- [Work to complete] Reproduce the entries word for word but drop every picture.

>>>

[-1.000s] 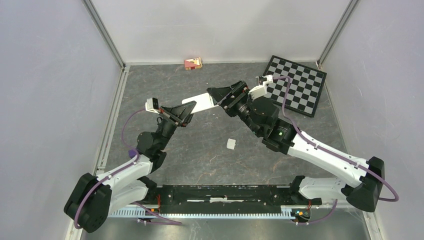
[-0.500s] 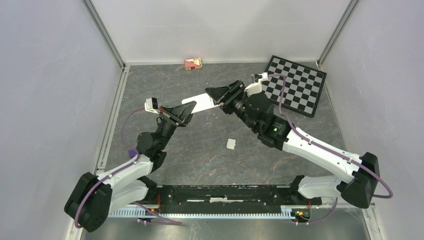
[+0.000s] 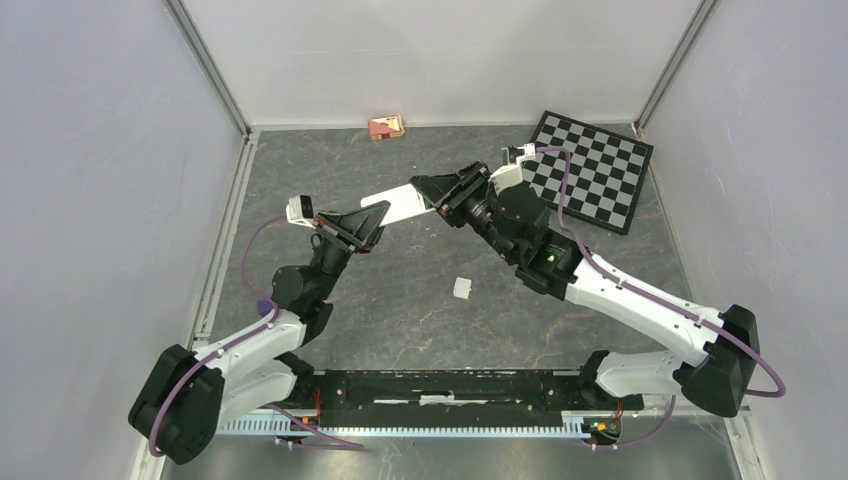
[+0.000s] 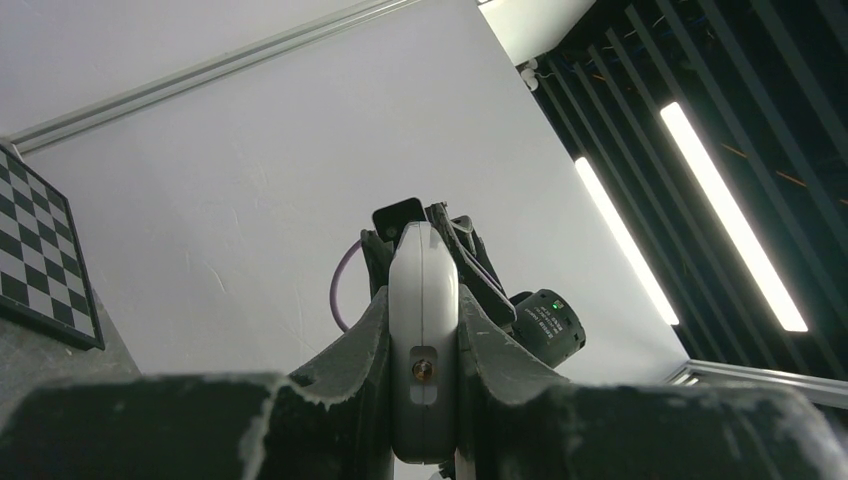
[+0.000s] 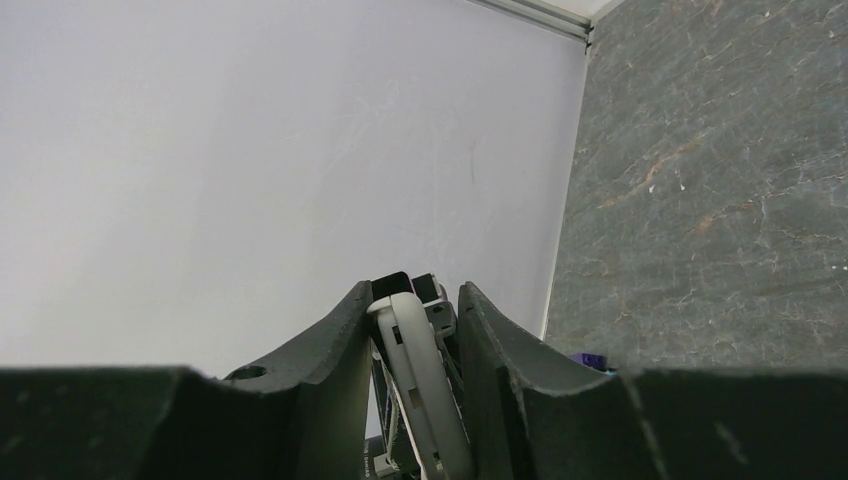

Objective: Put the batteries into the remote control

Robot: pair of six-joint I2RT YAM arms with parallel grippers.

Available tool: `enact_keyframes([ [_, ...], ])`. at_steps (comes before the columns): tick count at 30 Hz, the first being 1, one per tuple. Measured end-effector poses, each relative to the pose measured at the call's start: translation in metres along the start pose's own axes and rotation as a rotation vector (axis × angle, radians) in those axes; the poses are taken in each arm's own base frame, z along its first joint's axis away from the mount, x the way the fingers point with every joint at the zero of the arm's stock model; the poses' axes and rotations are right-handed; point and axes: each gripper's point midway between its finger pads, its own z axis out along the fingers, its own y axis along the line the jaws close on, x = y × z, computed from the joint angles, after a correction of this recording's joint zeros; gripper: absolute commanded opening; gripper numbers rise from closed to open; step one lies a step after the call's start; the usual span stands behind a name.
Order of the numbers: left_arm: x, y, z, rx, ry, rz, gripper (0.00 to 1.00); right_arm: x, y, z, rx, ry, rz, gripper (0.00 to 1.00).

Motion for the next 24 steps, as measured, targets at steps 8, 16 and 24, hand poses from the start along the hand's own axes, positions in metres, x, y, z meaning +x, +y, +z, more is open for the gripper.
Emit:
enact_keyframes([
  [8, -0.0008, 0.0028, 0.0002, -0.013, -0.005, -0.009, 0.02, 0.0022, -0.0017, 0.0003, -0.018, 0.011, 0.004, 0.20],
  [16, -0.0010, 0.0041, 0.0001, -0.021, -0.007, -0.021, 0.02, 0.0023, -0.0012, 0.0005, -0.033, 0.017, 0.001, 0.69],
  [24, -0.0016, 0.0084, -0.0008, -0.038, -0.011, -0.022, 0.02, -0.0043, 0.0005, -0.0034, -0.055, 0.004, -0.033, 0.72],
])
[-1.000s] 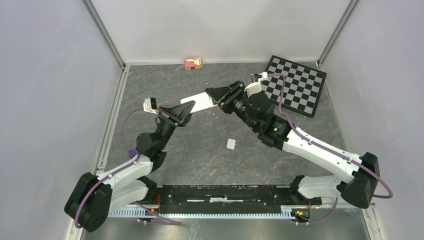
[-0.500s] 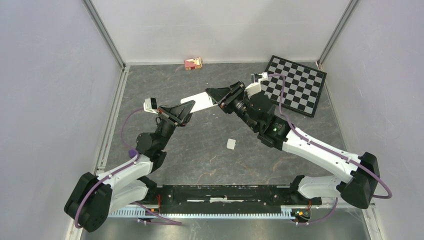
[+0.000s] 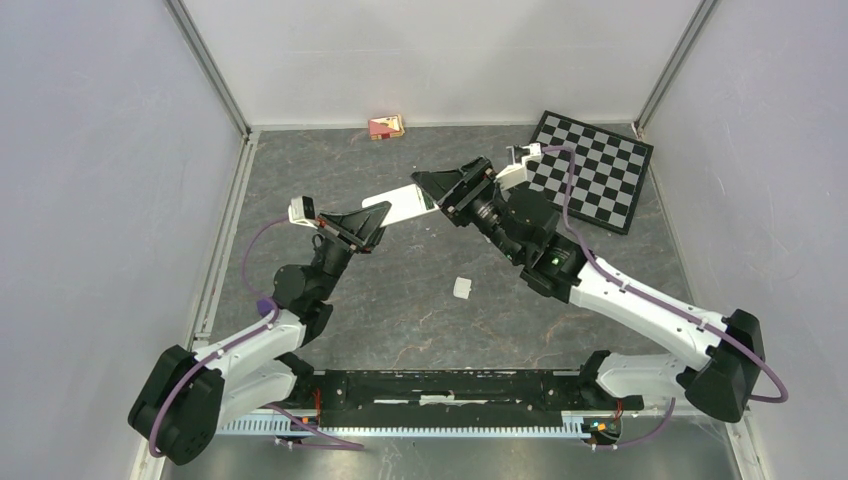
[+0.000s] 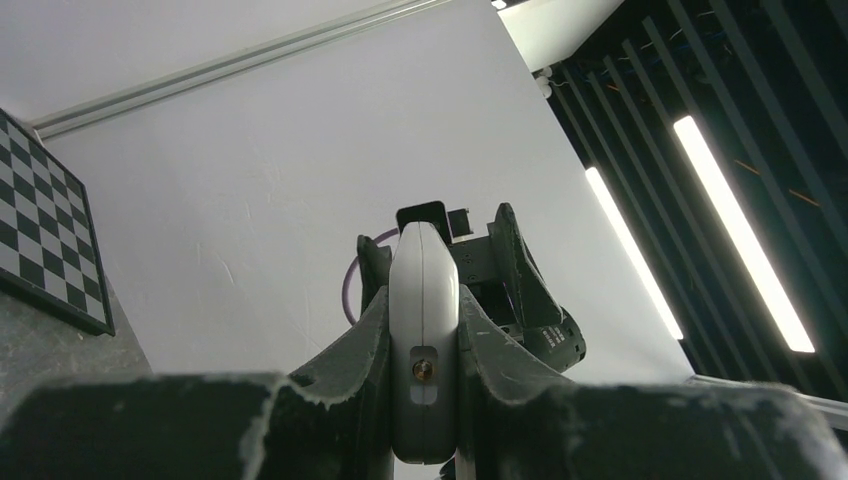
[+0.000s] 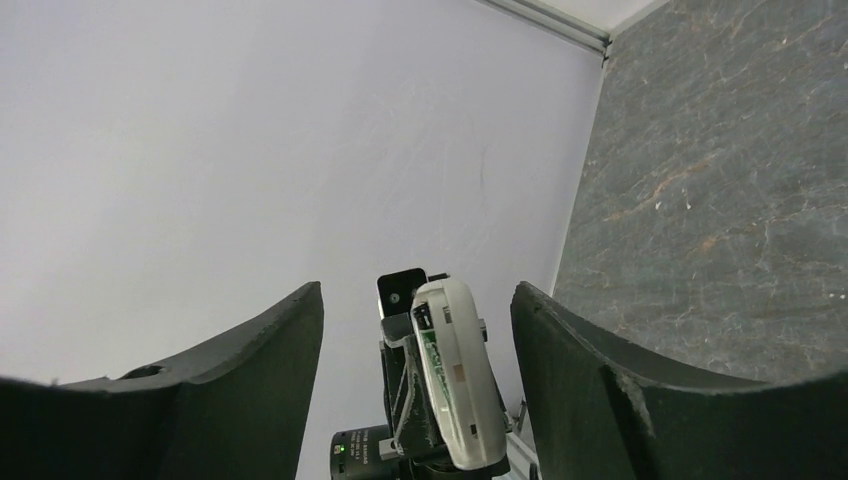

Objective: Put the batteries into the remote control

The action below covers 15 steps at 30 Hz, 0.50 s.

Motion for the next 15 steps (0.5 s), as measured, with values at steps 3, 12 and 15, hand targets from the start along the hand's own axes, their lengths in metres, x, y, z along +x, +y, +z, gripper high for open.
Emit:
enact_keyframes([
  [3, 0.000, 0.002, -0.001, -0.008, -0.002, -0.001, 0.02, -0.007, 0.002, -0.005, -0.010, -0.015, -0.021, 0.65],
  [12, -0.001, 0.003, -0.001, -0.008, -0.009, -0.001, 0.02, -0.012, 0.001, -0.013, -0.031, -0.009, -0.107, 0.48],
  [15, -0.001, 0.003, -0.001, -0.009, -0.009, -0.001, 0.02, -0.010, -0.001, -0.013, -0.032, 0.002, -0.137, 0.43],
])
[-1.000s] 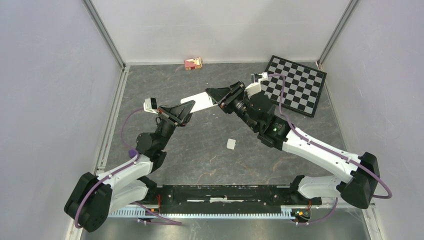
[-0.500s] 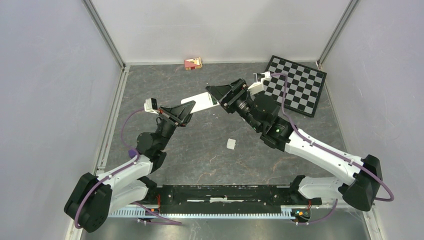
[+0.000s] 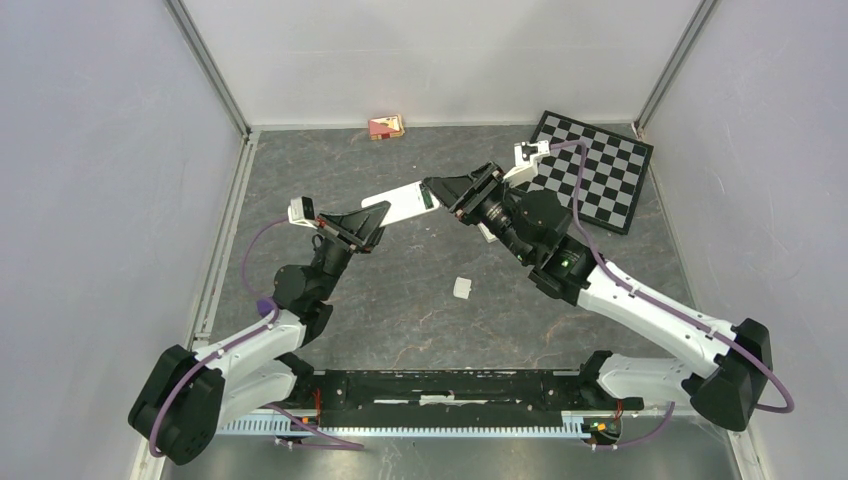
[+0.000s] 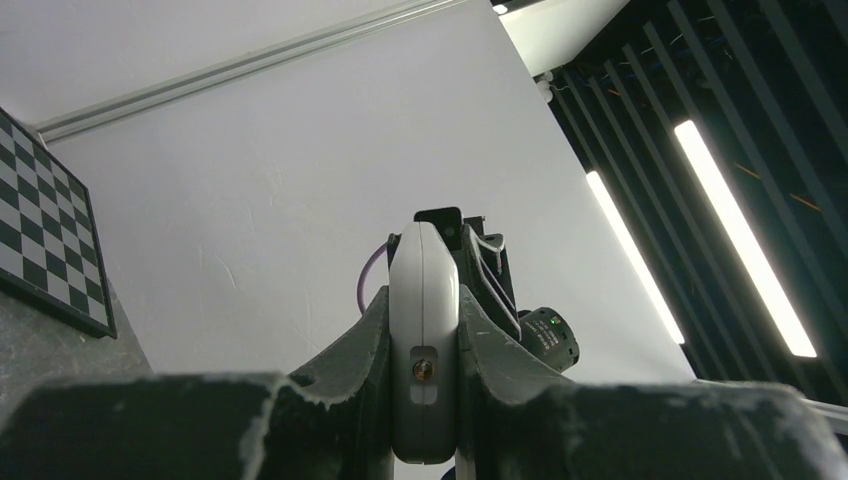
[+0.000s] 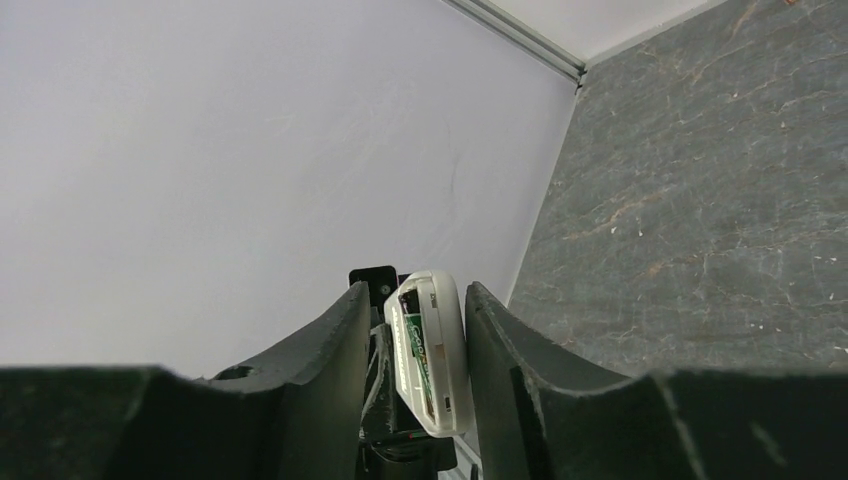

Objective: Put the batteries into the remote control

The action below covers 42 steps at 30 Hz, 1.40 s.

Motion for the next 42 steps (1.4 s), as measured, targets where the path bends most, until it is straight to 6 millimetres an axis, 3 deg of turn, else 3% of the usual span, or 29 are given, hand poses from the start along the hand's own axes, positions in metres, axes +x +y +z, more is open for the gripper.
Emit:
enact_keyframes([
  [8, 0.000, -0.001, 0.000, 0.004, 0.000, 0.000, 0.02, 0.007, -0.005, 0.003, 0.000, 0.033, -0.045, 0.35],
  [15, -0.001, -0.001, 0.000, 0.005, -0.004, -0.016, 0.02, 0.013, -0.008, 0.008, 0.004, 0.069, -0.075, 0.13],
  [17, -0.001, -0.002, 0.000, 0.007, -0.004, -0.029, 0.02, 0.013, -0.007, 0.007, -0.002, 0.072, -0.078, 0.10],
  [19, -0.001, -0.003, 0.000, 0.009, -0.004, -0.037, 0.02, 0.013, -0.005, 0.007, -0.009, 0.074, -0.081, 0.16],
  [25, -0.001, -0.002, 0.001, 0.006, -0.003, -0.038, 0.02, 0.015, -0.004, 0.006, -0.022, 0.089, -0.083, 0.61],
  [29, -0.001, 0.002, 0.001, -0.002, -0.003, -0.035, 0.02, 0.014, -0.006, 0.004, -0.025, 0.110, -0.105, 0.79],
  [34, 0.000, 0.015, -0.004, -0.038, 0.001, -0.004, 0.02, -0.004, -0.015, -0.009, -0.006, 0.094, -0.206, 0.81],
  [37, 0.001, 0.034, -0.010, -0.095, 0.019, 0.047, 0.02, -0.024, -0.029, -0.025, 0.056, 0.066, -0.310, 0.79],
  [40, 0.006, 0.061, -0.021, -0.182, 0.064, 0.111, 0.02, -0.046, -0.058, -0.038, 0.194, 0.031, -0.437, 0.77],
  [42, 0.011, 0.078, -0.029, -0.236, 0.109, 0.158, 0.02, -0.061, -0.088, -0.044, 0.345, 0.020, -0.537, 0.76],
])
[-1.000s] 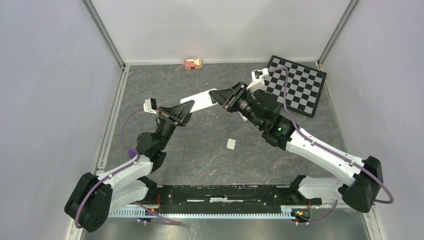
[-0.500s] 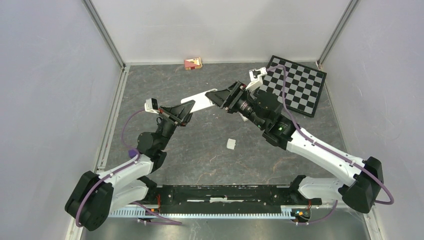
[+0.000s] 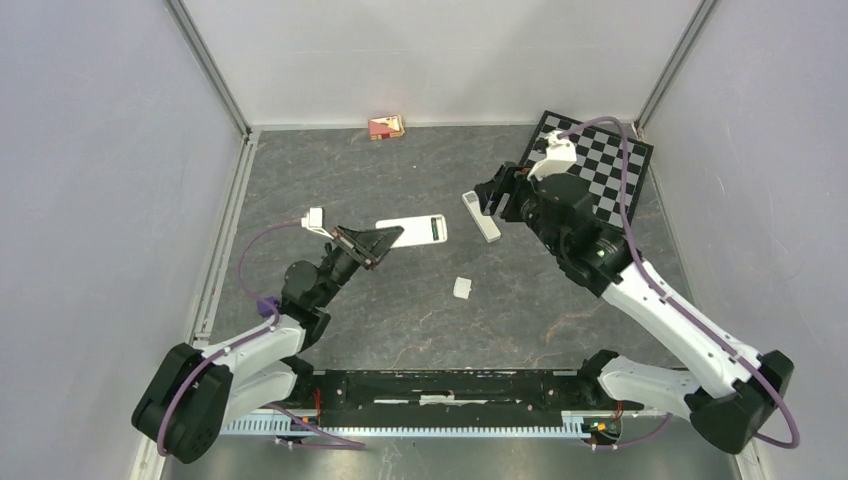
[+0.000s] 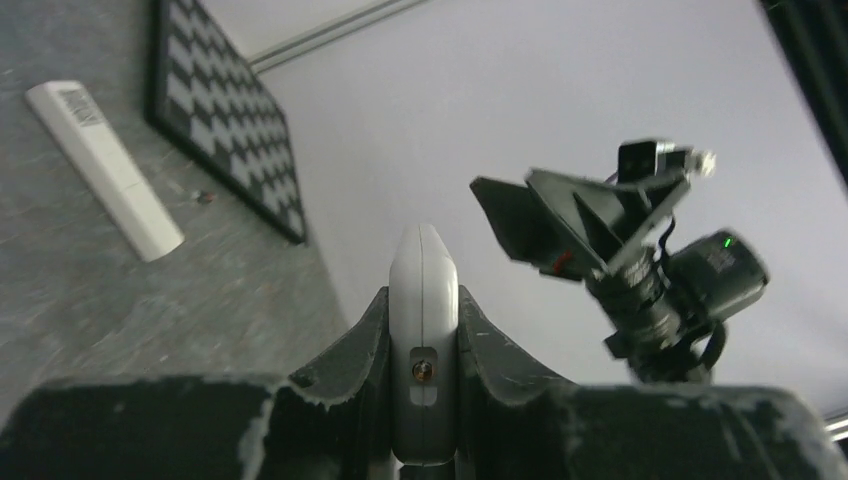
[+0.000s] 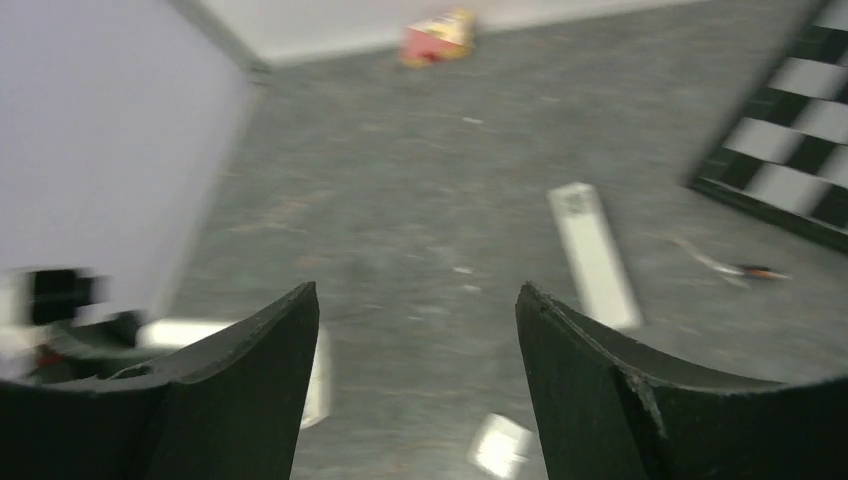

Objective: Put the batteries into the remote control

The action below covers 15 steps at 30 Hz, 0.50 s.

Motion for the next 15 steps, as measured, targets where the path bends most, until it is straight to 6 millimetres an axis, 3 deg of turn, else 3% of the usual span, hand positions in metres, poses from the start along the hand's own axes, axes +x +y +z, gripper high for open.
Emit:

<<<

- [Solution for this exercise]
[-1.000s] 
[-0.500s] 
[+0.000s] 
[+0.000s] 
[+0.000s] 

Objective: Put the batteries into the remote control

Robot: pair of six-joint I2RT YAM arms with parallel grippers.

Available tool: `enact_keyframes([ [_, ...], ])`. at_steps (comes before the columns): tick count at 30 Hz, the first being 1, one per tuple. Measured end-effector poses, each relative to the pose measured at the call's start: translation in metres along the start pose's own axes and rotation as a rotation vector (axis × angle, radians) in those axes; the poses are taken in each arm's own base frame, z along its first joint's axis away from the mount, x the way the fingers point with every joint at the zero of the arm's stock model; the poses' axes and rotations are right-handed; point and axes: each gripper's point midway between its finger pads, its own z axis out along the fingers, its own y axis along the line the jaws close on, x = y × z, computed from the joint angles, after a correction of this recording's joint zeros; gripper: absolute commanded opening; gripper numbers rise from closed to open; step one lies a step after the call's start; the usual span stands behind a name.
Order of the numbers: left_arm: x, y, z, rx, ry, rz, gripper (0.00 to 1.00); right_arm: x, y, z, rx, ry, rz, gripper (0.00 to 1.00).

Motion for the next 24 steps, as measured, targets at steps 8, 16 and 24, hand poses from the start along the hand's own axes, positions in metres, x, y, z meaning +x, +y, +z, more is open for the gripper.
Emit:
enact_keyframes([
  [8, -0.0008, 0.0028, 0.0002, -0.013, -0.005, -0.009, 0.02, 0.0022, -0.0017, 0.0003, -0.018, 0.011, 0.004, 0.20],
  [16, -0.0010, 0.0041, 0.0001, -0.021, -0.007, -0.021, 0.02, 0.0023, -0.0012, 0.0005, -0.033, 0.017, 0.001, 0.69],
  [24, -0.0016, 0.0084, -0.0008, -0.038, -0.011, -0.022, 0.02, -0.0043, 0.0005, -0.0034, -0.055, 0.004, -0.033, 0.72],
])
[-1.000s] 
[-0.500s] 
[+0.000s] 
[+0.000s] 
[+0.000s] 

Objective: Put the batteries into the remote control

The action below covers 15 steps at 30 Hz, 0.50 s.

Motion for the next 15 steps (0.5 s), as measured, with values at steps 3, 12 and 15, hand targets from the start along the hand's own axes, their lengths in metres, x, y, z along +x, +y, +z, gripper high for open.
Emit:
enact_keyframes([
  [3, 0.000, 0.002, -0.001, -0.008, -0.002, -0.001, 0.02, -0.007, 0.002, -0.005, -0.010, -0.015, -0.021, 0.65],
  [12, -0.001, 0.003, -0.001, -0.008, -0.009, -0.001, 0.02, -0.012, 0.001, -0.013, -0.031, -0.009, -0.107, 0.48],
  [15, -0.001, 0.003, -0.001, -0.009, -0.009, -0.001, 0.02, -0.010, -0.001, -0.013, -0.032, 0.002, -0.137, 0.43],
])
[-1.000s] 
[-0.500s] 
[+0.000s] 
[+0.000s] 
[+0.000s] 

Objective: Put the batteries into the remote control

The action below covers 42 steps at 30 Hz, 1.40 s.

Motion for the next 42 steps (1.4 s), as measured, targets where the path bends most, until it is straight to 6 millimetres an axis, 3 deg of turn, else 3% of the usual span, or 29 are given, hand poses from the start along the hand's own axes, positions in metres, axes +x +y +z, more is open for the gripper.
Emit:
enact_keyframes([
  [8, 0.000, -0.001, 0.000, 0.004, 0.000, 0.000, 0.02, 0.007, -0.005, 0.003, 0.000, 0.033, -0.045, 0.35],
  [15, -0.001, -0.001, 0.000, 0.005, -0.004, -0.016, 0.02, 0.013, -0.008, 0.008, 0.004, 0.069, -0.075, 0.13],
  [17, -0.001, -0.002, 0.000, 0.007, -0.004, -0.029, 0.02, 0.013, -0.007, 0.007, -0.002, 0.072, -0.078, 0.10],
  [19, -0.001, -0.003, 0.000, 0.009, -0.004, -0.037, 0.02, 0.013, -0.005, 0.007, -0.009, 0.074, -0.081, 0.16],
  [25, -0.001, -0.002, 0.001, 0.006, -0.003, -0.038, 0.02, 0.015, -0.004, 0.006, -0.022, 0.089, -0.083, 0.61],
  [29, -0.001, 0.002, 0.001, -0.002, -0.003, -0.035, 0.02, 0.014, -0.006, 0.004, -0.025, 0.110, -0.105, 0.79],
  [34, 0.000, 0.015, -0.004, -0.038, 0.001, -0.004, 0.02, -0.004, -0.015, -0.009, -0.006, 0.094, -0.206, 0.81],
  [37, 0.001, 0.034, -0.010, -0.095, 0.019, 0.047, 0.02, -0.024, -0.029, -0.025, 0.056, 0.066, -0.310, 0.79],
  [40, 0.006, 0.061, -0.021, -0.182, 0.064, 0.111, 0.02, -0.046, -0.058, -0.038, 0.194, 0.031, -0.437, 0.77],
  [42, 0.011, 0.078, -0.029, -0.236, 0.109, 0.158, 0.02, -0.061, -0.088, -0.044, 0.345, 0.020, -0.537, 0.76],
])
[-1.000s] 
[-0.500s] 
[+0.000s] 
[+0.000s] 
[+0.000s] 

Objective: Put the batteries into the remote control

The action below covers 15 steps at 30 Hz, 0.50 s.

Motion for the next 15 steps, as measured, targets where the path bends most, until it is straight to 6 millimetres an axis, 3 deg of turn, else 3% of the usual span, hand positions in metres, poses from the start along the hand's own axes, axes +x +y +z, gripper high for open.
Emit:

No more output is expected.